### RECORDS SHOWN
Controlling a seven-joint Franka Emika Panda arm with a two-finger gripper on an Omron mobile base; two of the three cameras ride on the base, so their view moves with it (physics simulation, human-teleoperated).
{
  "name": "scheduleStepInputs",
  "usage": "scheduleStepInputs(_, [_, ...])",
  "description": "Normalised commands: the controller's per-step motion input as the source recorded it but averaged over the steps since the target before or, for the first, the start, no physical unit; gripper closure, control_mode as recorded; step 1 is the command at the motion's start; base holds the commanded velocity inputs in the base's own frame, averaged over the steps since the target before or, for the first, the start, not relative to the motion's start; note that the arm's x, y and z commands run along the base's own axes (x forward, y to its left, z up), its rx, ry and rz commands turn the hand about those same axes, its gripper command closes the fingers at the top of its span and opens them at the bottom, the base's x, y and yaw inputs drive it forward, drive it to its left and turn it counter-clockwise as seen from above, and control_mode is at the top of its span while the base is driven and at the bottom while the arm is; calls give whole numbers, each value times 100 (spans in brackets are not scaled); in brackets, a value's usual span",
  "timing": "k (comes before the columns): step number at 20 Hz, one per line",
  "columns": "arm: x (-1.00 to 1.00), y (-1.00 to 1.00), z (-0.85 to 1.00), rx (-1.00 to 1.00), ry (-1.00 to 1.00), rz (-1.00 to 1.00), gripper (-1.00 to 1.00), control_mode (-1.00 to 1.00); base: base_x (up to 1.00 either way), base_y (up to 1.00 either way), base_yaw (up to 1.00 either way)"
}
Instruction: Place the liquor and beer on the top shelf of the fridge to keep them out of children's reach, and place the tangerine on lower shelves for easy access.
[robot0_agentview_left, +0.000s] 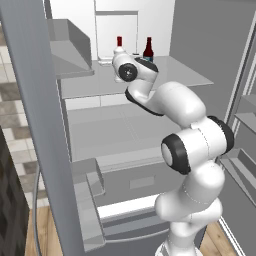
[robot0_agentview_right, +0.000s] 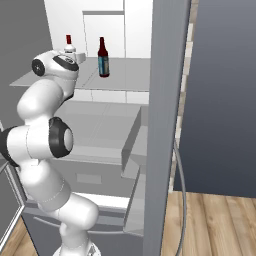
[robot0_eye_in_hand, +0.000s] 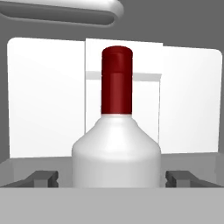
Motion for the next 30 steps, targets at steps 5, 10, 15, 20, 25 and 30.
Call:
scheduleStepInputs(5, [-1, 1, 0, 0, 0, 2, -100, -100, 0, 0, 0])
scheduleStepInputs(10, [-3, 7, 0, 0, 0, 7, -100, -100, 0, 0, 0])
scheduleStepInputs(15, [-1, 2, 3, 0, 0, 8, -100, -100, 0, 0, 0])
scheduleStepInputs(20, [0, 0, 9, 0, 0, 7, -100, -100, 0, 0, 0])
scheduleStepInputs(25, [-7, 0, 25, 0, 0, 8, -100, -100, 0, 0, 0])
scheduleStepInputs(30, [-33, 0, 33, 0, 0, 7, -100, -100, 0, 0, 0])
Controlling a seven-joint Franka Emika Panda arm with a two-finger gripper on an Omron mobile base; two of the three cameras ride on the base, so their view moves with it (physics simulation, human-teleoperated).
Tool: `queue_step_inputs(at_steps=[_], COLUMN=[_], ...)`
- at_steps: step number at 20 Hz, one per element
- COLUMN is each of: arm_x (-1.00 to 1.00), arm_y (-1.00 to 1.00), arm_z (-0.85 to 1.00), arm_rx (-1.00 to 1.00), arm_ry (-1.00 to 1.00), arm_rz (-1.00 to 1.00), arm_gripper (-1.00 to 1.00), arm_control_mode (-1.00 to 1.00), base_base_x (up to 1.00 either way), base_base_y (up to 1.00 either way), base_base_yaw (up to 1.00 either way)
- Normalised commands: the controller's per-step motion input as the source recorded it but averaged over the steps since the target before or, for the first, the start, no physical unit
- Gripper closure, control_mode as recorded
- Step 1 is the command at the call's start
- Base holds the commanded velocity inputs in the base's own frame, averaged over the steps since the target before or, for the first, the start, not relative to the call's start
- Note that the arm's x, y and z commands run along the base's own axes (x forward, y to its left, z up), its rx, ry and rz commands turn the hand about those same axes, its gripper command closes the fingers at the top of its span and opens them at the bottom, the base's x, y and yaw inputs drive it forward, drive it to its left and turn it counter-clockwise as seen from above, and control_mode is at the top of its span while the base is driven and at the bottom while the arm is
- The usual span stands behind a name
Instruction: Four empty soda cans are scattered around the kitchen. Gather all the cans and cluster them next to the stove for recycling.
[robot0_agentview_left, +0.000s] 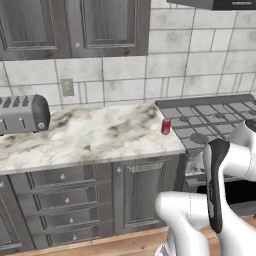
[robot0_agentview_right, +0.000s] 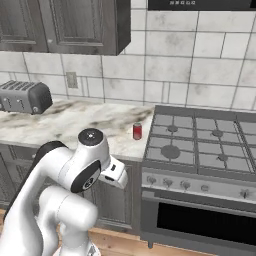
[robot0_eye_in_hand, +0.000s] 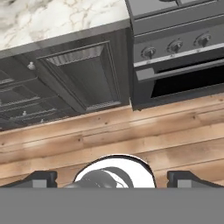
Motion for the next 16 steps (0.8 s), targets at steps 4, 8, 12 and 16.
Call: queue_step_inputs(at_steps=[4, 8, 12, 16], arm_x=[0.0, 0.0, 0.0, 0.0], arm_y=[0.0, 0.0, 0.0, 0.0], arm_z=[0.0, 0.0, 0.0, 0.0], arm_rx=[0.0, 0.0, 0.0, 0.0], arm_ry=[0.0, 0.0, 0.0, 0.0], arm_rz=[0.0, 0.0, 0.0, 0.0], arm_gripper=[-1.0, -1.0, -1.0, -1.0], arm_control_mode=[1.0, 1.0, 1.0, 1.0], base_base_x=[-0.75, -0.63, -0.41, -0.1], base_base_y=[0.0, -0.03, -0.37, -0.69], base_base_yaw=[0.0, 0.0, 0.0, 0.0])
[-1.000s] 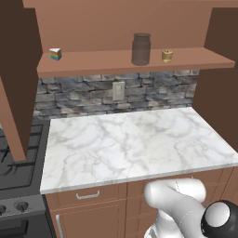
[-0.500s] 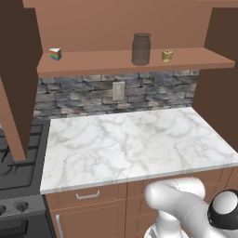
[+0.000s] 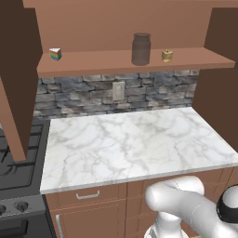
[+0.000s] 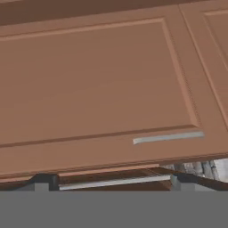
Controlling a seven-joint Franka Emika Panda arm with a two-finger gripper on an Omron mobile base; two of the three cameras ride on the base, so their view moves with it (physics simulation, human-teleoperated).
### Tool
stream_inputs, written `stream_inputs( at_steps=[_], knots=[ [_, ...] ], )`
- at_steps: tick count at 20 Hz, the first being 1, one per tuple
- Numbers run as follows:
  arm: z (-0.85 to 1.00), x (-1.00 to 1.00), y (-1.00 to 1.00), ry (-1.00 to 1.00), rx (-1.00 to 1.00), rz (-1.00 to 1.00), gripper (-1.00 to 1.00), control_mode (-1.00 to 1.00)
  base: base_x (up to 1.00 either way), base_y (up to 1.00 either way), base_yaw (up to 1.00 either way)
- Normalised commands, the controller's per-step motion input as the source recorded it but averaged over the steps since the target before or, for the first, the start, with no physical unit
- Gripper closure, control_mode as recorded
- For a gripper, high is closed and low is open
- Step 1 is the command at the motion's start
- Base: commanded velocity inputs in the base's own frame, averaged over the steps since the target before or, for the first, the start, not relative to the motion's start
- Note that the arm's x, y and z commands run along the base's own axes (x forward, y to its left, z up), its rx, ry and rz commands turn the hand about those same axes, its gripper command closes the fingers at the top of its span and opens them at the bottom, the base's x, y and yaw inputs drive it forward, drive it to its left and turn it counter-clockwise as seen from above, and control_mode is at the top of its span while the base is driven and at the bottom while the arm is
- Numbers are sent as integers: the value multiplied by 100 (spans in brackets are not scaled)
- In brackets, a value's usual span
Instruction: Pick the candle and jar from the dining table and place them in the open cabinet. Close the cabinet after placing the objects.
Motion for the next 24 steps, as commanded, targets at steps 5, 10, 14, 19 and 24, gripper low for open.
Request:
stream_inputs(
  at_steps=[5, 10, 14, 19, 24],
  knots=[
    [-1, 2, -7, 0, 4, 13, -100, -100, 0, 0, 0],
    [0, 8, -6, 1, 1, 14, -100, -100, 0, 0, 0],
    [-1, 15, 0, 2, 0, 14, -100, -100, 0, 0, 0],
    [-9, 25, 0, 2, 0, 11, -100, -100, 0, 0, 0],
    [-14, 17, 8, 0, 0, 12, -100, -100, 0, 0, 0]
  ],
)
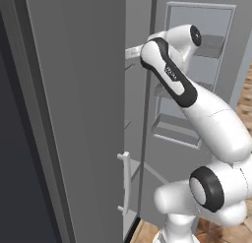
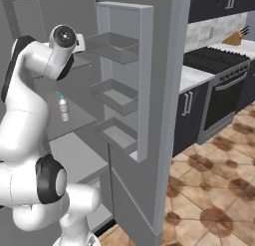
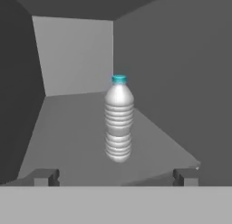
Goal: Take the bottled waters from the counter and place them in the freezer to freeze. Close the freezer door after placing the bottles.
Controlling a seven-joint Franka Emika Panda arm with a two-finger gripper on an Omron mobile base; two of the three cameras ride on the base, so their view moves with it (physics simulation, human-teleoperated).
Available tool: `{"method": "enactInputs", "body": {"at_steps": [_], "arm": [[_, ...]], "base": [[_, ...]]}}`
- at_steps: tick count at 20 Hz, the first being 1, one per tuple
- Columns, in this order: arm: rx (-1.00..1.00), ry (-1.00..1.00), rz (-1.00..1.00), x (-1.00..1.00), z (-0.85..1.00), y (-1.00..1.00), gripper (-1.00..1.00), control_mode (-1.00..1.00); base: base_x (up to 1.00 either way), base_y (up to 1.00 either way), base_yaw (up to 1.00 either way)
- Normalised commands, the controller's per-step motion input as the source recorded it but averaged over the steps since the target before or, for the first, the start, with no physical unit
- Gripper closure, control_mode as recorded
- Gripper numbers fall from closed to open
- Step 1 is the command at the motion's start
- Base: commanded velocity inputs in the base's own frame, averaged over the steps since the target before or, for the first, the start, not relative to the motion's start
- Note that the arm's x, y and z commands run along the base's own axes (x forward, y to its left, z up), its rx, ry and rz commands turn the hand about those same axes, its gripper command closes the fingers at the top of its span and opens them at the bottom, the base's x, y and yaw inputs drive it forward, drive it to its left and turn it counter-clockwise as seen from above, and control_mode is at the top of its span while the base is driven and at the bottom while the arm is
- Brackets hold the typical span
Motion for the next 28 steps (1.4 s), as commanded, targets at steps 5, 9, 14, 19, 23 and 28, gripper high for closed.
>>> {"method": "enactInputs", "body": {"at_steps": [5,9,14,19,23,28], "arm": [[0.00,0.00,-0.07,-0.95,0.00,-0.54,-1.00,-1.00],[0.00,-0.03,-0.06,-1.00,0.00,-0.42,-1.00,-1.00],[-0.02,0.00,-0.13,-0.85,0.00,-0.42,-1.00,-1.00],[-0.15,0.11,-0.23,-0.76,0.00,-0.28,-1.00,-1.00],[-0.19,0.21,-0.26,-0.73,-0.10,-0.38,-1.00,-1.00],[-0.10,0.22,-0.26,-0.87,-0.16,-0.37,-1.00,-1.00]], "base": [[0.00,0.00,0.00],[0.00,0.00,0.00],[0.00,0.00,0.00],[0.00,0.00,0.00],[0.00,0.00,0.00],[0.00,0.00,0.00]]}}
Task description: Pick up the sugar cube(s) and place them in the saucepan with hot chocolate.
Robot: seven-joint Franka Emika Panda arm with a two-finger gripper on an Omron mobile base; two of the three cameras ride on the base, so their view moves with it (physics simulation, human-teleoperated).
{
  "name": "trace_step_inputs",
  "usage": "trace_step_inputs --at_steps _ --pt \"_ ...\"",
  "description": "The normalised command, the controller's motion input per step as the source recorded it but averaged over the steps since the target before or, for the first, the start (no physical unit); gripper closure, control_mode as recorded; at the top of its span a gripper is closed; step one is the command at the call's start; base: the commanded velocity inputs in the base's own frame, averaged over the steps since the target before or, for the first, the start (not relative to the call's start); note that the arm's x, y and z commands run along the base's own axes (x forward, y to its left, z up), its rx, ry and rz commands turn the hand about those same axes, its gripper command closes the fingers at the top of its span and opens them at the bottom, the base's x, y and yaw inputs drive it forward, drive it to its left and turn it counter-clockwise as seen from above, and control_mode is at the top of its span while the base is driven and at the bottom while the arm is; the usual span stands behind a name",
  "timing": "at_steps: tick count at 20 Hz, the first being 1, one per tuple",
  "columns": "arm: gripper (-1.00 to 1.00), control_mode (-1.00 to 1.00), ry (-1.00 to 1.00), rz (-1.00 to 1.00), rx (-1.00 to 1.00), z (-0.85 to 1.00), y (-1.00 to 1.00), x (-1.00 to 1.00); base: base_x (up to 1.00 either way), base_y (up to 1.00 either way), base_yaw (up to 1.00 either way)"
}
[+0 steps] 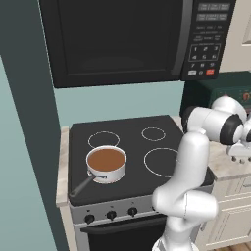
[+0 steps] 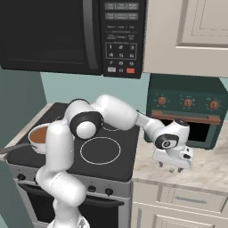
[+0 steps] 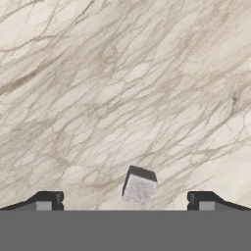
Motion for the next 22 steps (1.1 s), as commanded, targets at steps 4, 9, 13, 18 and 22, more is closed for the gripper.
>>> trace_step_inputs --at_steps 4,9,13,18,22 --pt "-1.0 -1.0 0.0 0.0 0.0 -0.04 0.0 -0.01 0.0 0.0 0.0" --pt "-1.0 -1.0 0.0 0.0 0.0 -0.1 0.0 -0.01 0.0 0.0 0.0" --pt "-1.0 -1.0 0.0 0.0 0.0 -0.23 0.0 0.0 0.0 0.0 0.0" --pt "-1.0 -1.0 0.0 0.0 0.0 -0.28 0.0 0.03 0.0 0.0 0.0" --pt "-1.0 -1.0 0.0 0.0 0.0 -0.24 0.0 0.02 0.0 0.0 0.0"
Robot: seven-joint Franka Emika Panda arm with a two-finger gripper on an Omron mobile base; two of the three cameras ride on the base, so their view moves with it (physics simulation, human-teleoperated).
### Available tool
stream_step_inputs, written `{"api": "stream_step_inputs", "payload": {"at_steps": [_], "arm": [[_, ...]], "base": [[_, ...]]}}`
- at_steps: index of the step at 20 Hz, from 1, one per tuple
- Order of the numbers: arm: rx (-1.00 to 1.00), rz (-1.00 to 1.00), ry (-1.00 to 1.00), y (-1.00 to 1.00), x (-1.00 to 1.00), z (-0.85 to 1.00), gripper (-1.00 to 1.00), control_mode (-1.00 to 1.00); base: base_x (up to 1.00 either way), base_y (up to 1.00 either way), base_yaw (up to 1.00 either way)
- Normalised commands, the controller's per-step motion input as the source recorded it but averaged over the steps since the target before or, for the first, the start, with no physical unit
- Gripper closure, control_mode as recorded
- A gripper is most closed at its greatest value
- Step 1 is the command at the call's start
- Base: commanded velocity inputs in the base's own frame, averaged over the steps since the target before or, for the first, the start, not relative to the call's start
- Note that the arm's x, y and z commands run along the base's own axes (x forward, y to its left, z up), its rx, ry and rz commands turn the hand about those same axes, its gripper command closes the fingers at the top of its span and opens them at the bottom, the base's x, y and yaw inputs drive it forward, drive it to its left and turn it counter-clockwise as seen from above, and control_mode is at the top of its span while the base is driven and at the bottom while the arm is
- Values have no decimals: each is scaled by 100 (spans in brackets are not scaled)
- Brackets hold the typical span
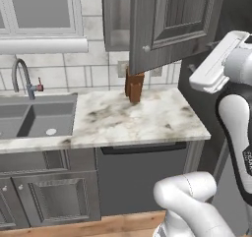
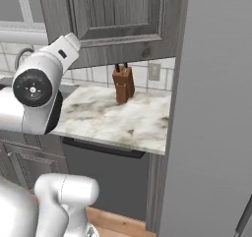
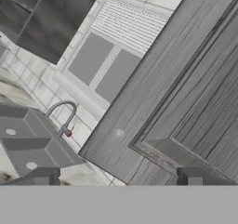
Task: Close all open cabinet doors.
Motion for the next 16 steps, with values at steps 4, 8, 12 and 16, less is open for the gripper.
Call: {"api": "stream_step_inputs", "payload": {"at_steps": [4, 8, 12, 16], "arm": [[-3, 0, 0, 4, 60, 0, -100, -100], [-3, 1, 1, 3, 62, 0, -100, -100], [-2, 2, 3, 4, 60, 0, -100, -100], [-3, 0, 4, 11, 64, -1, -100, -100]], "base": [[0, 0, 0], [0, 0, 0], [0, 0, 0], [0, 0, 0]]}}
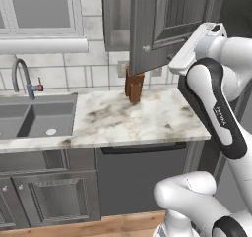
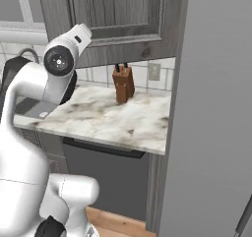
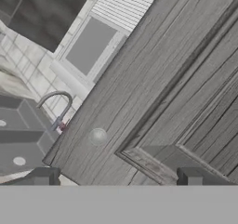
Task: Close all open cabinet doors.
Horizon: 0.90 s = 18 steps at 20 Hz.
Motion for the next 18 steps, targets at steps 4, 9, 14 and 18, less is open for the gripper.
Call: {"api": "stream_step_inputs", "payload": {"at_steps": [4, 9, 14, 18], "arm": [[-3, 0, 6, 18, 69, -4, -100, -100], [-3, 0, 5, 17, 70, -7, -100, -100], [-3, 0, 2, 11, 70, -12, -100, -100], [-2, 0, 0, 3, 68, -16, -100, -100]], "base": [[0, 0, 0], [0, 0, 0], [0, 0, 0], [0, 0, 0]]}}
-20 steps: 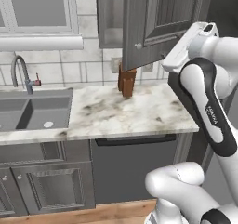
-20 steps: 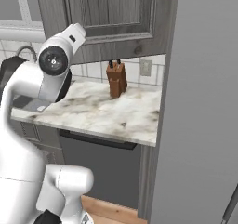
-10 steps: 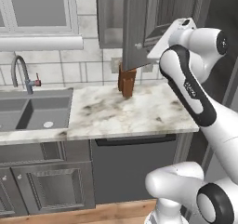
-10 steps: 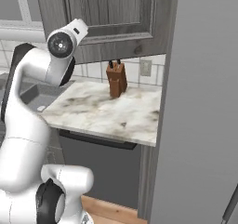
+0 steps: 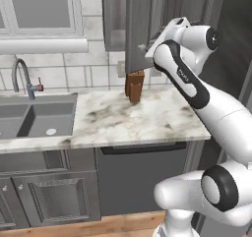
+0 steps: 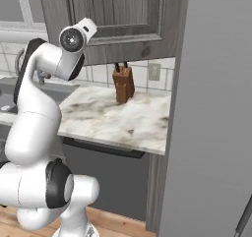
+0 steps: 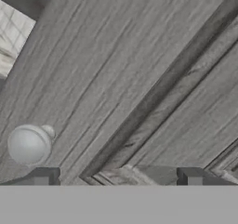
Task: Close all open cabinet doors.
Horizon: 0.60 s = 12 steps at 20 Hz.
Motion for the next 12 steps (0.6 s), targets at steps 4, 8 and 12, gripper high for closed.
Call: {"api": "stream_step_inputs", "payload": {"at_steps": [4, 8, 12], "arm": [[-2, 0, 0, 2, 68, -18, -100, -100], [-2, 0, 0, 0, 68, -16, -100, -100], [-1, 0, 0, 0, 70, -12, -100, -100]], "base": [[0, 0, 0], [0, 0, 0], [0, 0, 0]]}}
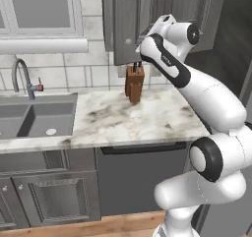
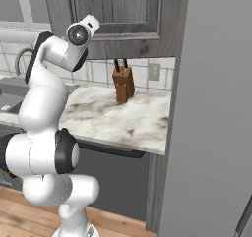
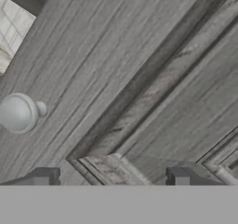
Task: Close all open cabinet doors.
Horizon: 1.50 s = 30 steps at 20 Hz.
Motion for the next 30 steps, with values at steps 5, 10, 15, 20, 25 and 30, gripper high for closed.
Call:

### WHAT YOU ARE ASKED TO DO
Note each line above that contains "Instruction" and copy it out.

### RESULT
Instruction: Place the liquor and beer on the top shelf of the fridge to keep them out of children's reach, and place the tangerine on lower shelves for easy access.
Instruction: Four empty soda cans are scattered around the kitchen. Gather all the cans and cluster them next to the stove for recycling.
Instruction: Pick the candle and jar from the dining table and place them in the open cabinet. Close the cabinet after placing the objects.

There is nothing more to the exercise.